I read the book “Speed Up Your Django Tests” this week, a few interesting items: 

Background/disclaimer: I’m new to Django,  I use pytest to run many integration Django tests. so the points listed here are purely from my point of view.

  1. Override settings: with @override_settingsin case you want to override a setting for a test method, Django provides the override_settings() decorator (see PEP 318).
  2. Show slow tests with pytest --durations 10
  3. Tests marker, categorize/tag tests so that can run different subsets.  like JUnit categories for more details: https://docs.pytest.org/en/latest/example/markers.html
  4. Reduce pytest test collection by setting norecursedirs
  5. Run in parallel with pytest-xdist
  6. Django’s RequestFactory: This is similar to the test client, but instead of making requests, “provides a way to generate a request instance that can be used as the first argument to any view” Django Doc
  7. Django’s SimpleTestCase:  a subclass of unittest.TestCase, it “disallows database queries by default.”,  however, you till can turn it on.
  8. Avoid Fixture Files[11.1],  “For data you need in individual tests, you’re better off creating it in the test case or test method.” I have to see it’s very easy to set up test data with fixtures, but shortly it becomes unmanageable few valid points: 

    Fixture ˉles are separate from the tests that use them.

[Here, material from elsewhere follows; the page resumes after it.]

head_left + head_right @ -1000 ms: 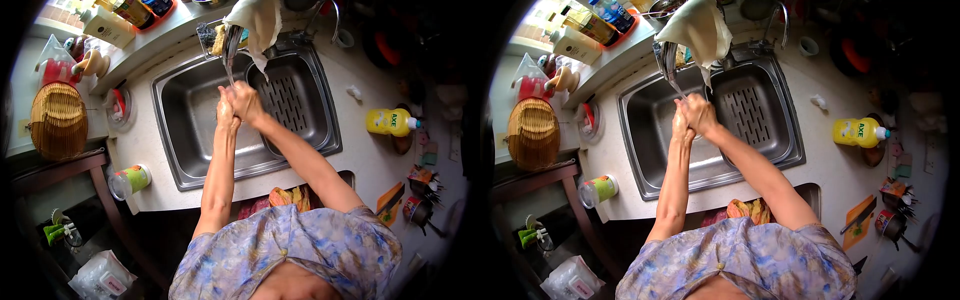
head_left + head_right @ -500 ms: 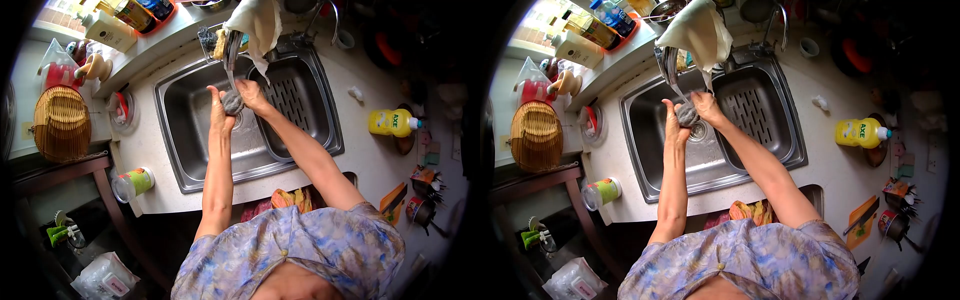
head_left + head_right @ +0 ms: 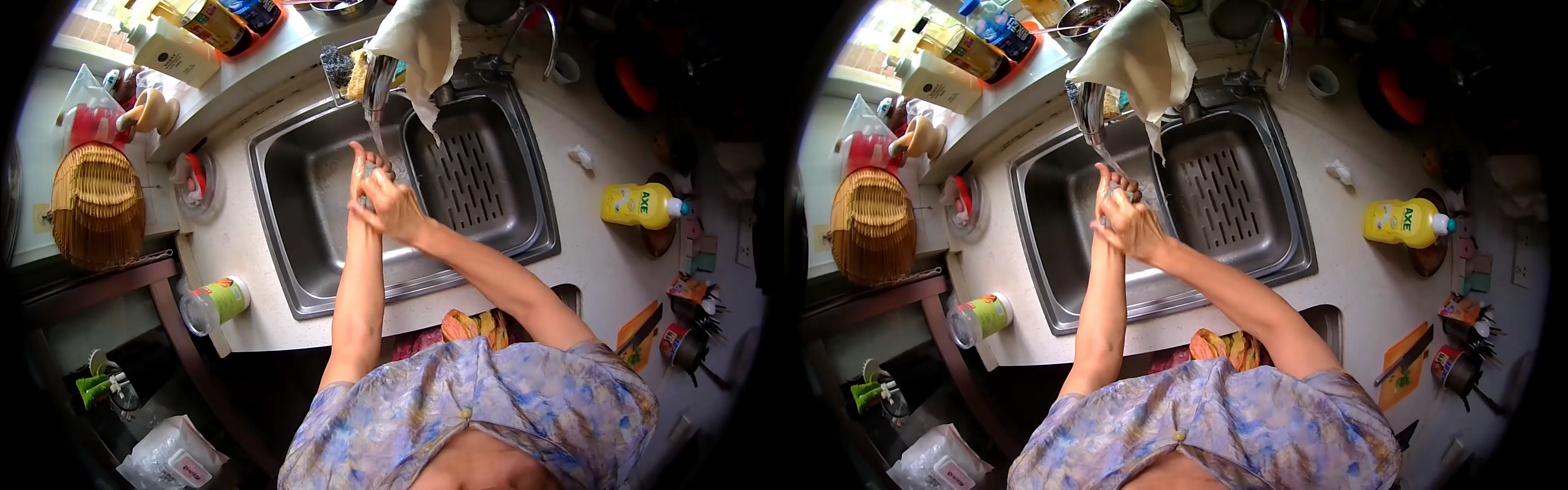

This makes it hard to determine which tests use which objects. The ˉles tend to become “append-only,”…when a new test needs a new object, it tends to be added to an existing file…if there’s some data that most of your application depends on, using a fixture, causes unnecessary reloading. It will be loaded and then rolled back for each test case, even when the next test case needs the exact same data.

Overall, I would say it’s a good Django testing book for newbies like me, the book also covers many other topics, such as “Profiling”, “Mocking” etc, and many topics and links for me to explore Django. overall, I would say it’s a good Django testing book for newbies like me.

However, slow tests generally indicate design issues. all the techniques mentioned in the book definitely can help to speed up the testing(itself), if we take one steps further, should we start thinking about the design?

Abstraction

from: Architecture Patterns with Python

if we cloud fundamentally resolve some design issues, I believe we’ll get much fewer integration tests.